◆ Stored data:
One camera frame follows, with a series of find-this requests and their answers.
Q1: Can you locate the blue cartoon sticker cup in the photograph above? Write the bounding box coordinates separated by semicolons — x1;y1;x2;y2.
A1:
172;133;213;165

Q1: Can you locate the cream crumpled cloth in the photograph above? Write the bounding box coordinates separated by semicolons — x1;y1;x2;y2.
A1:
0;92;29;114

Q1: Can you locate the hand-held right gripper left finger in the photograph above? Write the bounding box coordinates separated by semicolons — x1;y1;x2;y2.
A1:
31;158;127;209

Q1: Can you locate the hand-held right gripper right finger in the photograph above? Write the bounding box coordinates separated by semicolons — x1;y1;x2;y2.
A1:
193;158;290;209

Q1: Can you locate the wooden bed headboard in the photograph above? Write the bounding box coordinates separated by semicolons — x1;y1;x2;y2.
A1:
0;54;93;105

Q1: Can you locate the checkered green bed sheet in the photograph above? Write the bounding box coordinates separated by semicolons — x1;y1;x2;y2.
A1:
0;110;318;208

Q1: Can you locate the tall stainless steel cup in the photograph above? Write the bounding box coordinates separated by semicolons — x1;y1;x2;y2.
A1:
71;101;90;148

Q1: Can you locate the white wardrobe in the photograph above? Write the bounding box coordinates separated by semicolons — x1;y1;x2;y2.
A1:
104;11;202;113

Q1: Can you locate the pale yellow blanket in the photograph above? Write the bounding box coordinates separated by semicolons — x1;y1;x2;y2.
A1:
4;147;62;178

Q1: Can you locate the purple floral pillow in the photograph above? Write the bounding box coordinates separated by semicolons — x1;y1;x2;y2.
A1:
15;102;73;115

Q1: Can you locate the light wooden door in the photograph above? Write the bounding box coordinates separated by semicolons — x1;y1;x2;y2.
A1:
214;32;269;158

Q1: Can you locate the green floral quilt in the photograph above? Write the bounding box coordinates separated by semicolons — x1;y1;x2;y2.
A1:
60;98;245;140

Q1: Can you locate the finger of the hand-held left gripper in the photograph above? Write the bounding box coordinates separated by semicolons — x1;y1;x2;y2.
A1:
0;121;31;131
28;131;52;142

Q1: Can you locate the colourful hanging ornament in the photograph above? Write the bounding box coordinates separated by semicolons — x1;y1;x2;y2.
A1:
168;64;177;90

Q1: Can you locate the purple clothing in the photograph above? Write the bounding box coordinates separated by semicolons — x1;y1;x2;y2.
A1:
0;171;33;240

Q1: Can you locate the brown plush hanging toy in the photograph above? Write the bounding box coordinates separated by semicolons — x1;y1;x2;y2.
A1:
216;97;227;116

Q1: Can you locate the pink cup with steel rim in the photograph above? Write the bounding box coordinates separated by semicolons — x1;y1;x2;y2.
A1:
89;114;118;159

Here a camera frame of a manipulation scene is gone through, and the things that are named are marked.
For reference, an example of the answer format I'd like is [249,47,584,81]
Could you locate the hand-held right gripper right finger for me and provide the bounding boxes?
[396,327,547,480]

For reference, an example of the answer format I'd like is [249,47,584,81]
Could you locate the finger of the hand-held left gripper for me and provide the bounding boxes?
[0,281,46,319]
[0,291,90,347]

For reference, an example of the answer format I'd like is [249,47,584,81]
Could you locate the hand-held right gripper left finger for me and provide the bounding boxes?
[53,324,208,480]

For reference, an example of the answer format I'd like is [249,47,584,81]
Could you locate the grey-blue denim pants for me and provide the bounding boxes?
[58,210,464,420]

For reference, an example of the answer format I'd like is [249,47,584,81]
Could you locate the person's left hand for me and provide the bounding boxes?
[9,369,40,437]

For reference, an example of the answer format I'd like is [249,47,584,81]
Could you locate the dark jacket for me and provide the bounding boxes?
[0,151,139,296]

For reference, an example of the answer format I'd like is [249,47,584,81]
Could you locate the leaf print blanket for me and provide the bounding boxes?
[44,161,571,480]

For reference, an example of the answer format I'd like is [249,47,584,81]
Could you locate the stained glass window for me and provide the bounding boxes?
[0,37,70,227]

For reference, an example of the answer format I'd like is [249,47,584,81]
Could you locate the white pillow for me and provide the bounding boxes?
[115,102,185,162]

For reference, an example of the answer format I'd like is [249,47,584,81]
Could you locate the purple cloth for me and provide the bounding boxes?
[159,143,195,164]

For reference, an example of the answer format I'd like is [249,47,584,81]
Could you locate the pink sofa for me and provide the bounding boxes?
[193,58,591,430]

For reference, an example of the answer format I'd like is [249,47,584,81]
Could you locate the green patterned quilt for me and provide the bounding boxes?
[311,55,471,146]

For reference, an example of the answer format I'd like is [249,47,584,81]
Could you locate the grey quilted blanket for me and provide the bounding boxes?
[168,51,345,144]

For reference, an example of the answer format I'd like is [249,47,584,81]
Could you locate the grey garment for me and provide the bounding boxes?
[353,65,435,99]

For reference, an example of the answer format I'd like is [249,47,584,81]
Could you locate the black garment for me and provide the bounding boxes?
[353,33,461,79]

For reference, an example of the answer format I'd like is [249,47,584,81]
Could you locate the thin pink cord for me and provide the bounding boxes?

◆ About this task:
The records above need to be retyped in full, exactly as given.

◆ Answer area:
One camera frame follows, with a series of find-this requests and their answers.
Q1: Can you locate the blue cartoon sticker cup in the photograph above? Write the bounding box coordinates separated by semicolons — x1;y1;x2;y2.
A1:
172;133;213;165

Q1: Can you locate the cream crumpled cloth in the photograph above? Write the bounding box coordinates separated by semicolons — x1;y1;x2;y2.
A1:
0;92;29;114

Q1: Can you locate the hand-held right gripper left finger in the photograph above? Write the bounding box coordinates separated by semicolons — x1;y1;x2;y2.
A1:
31;158;127;209

Q1: Can you locate the hand-held right gripper right finger in the photograph above? Write the bounding box coordinates separated by semicolons — x1;y1;x2;y2.
A1:
193;158;290;209

Q1: Can you locate the wooden bed headboard in the photograph above? Write the bounding box coordinates separated by semicolons — x1;y1;x2;y2.
A1:
0;54;93;105

Q1: Can you locate the checkered green bed sheet in the photograph above? Write the bounding box coordinates separated by semicolons — x1;y1;x2;y2.
A1:
0;110;318;208

Q1: Can you locate the tall stainless steel cup in the photograph above? Write the bounding box coordinates separated by semicolons — x1;y1;x2;y2.
A1:
71;101;90;148

Q1: Can you locate the white wardrobe in the photograph above? Write the bounding box coordinates separated by semicolons — x1;y1;x2;y2.
A1:
104;11;202;113

Q1: Can you locate the pale yellow blanket in the photograph above? Write the bounding box coordinates separated by semicolons — x1;y1;x2;y2.
A1:
4;147;62;178

Q1: Can you locate the purple floral pillow in the photograph above? Write the bounding box coordinates separated by semicolons — x1;y1;x2;y2.
A1:
15;102;73;115

Q1: Can you locate the light wooden door in the photograph above? Write the bounding box coordinates separated by semicolons — x1;y1;x2;y2.
A1:
214;32;269;158

Q1: Can you locate the green floral quilt in the photograph above? Write the bounding box coordinates separated by semicolons — x1;y1;x2;y2.
A1:
60;98;245;140

Q1: Can you locate the finger of the hand-held left gripper in the photograph above? Write the bounding box coordinates separated by semicolons — x1;y1;x2;y2.
A1:
0;121;31;131
28;131;52;142

Q1: Can you locate the colourful hanging ornament in the photograph above? Write the bounding box coordinates separated by semicolons — x1;y1;x2;y2.
A1:
168;64;177;90

Q1: Can you locate the purple clothing in the photograph above? Write the bounding box coordinates separated by semicolons — x1;y1;x2;y2.
A1:
0;171;33;240

Q1: Can you locate the brown plush hanging toy in the photograph above? Write the bounding box coordinates separated by semicolons — x1;y1;x2;y2.
A1:
216;97;227;116

Q1: Can you locate the pink cup with steel rim in the photograph above? Write the bounding box coordinates separated by semicolons — x1;y1;x2;y2.
A1:
89;114;118;159

Here a camera frame of a manipulation scene is gone through, and the things that are named are marked.
For reference, an example of the answer format I'd like is [249,47,584,81]
Could you locate the hand-held right gripper right finger for me and provide the bounding boxes?
[396,327,547,480]

For reference, an example of the answer format I'd like is [249,47,584,81]
Could you locate the finger of the hand-held left gripper for me and provide the bounding boxes?
[0,281,46,319]
[0,291,90,347]

For reference, an example of the answer format I'd like is [249,47,584,81]
Could you locate the hand-held right gripper left finger for me and provide the bounding boxes?
[53,324,208,480]

For reference, an example of the answer format I'd like is [249,47,584,81]
Could you locate the grey-blue denim pants for me and provide the bounding boxes?
[58,210,464,420]

For reference, an example of the answer format I'd like is [249,47,584,81]
Could you locate the person's left hand for me and provide the bounding boxes?
[9,369,40,437]

For reference, an example of the answer format I'd like is [249,47,584,81]
Could you locate the dark jacket for me and provide the bounding boxes?
[0,151,139,296]

For reference, an example of the answer format I'd like is [249,47,584,81]
Could you locate the leaf print blanket for me and provide the bounding boxes?
[44,161,571,480]

For reference, an example of the answer format I'd like is [249,47,584,81]
Could you locate the stained glass window for me and provide the bounding boxes?
[0,37,70,227]

For reference, an example of the answer format I'd like is [249,47,584,81]
Could you locate the white pillow for me and provide the bounding boxes?
[115,102,185,162]

For reference, an example of the answer format I'd like is [249,47,584,81]
Could you locate the purple cloth for me and provide the bounding boxes?
[159,143,195,164]

For reference, an example of the answer format I'd like is [249,47,584,81]
Could you locate the pink sofa for me and provide the bounding boxes?
[193,58,591,430]

For reference, an example of the answer format I'd like is [249,47,584,81]
Could you locate the green patterned quilt for me and provide the bounding boxes?
[311,55,471,146]

For reference, an example of the answer format I'd like is [249,47,584,81]
Could you locate the grey quilted blanket for me and provide the bounding boxes?
[168,51,345,144]

For reference, an example of the answer format I'd like is [249,47,584,81]
Could you locate the grey garment for me and provide the bounding boxes?
[353,65,435,99]

For reference, an example of the answer format I'd like is [249,47,584,81]
Could you locate the black garment for me and provide the bounding boxes?
[353,33,461,79]

For reference, an example of the answer format I'd like is [249,47,584,81]
Could you locate the thin pink cord for me and provide the bounding boxes?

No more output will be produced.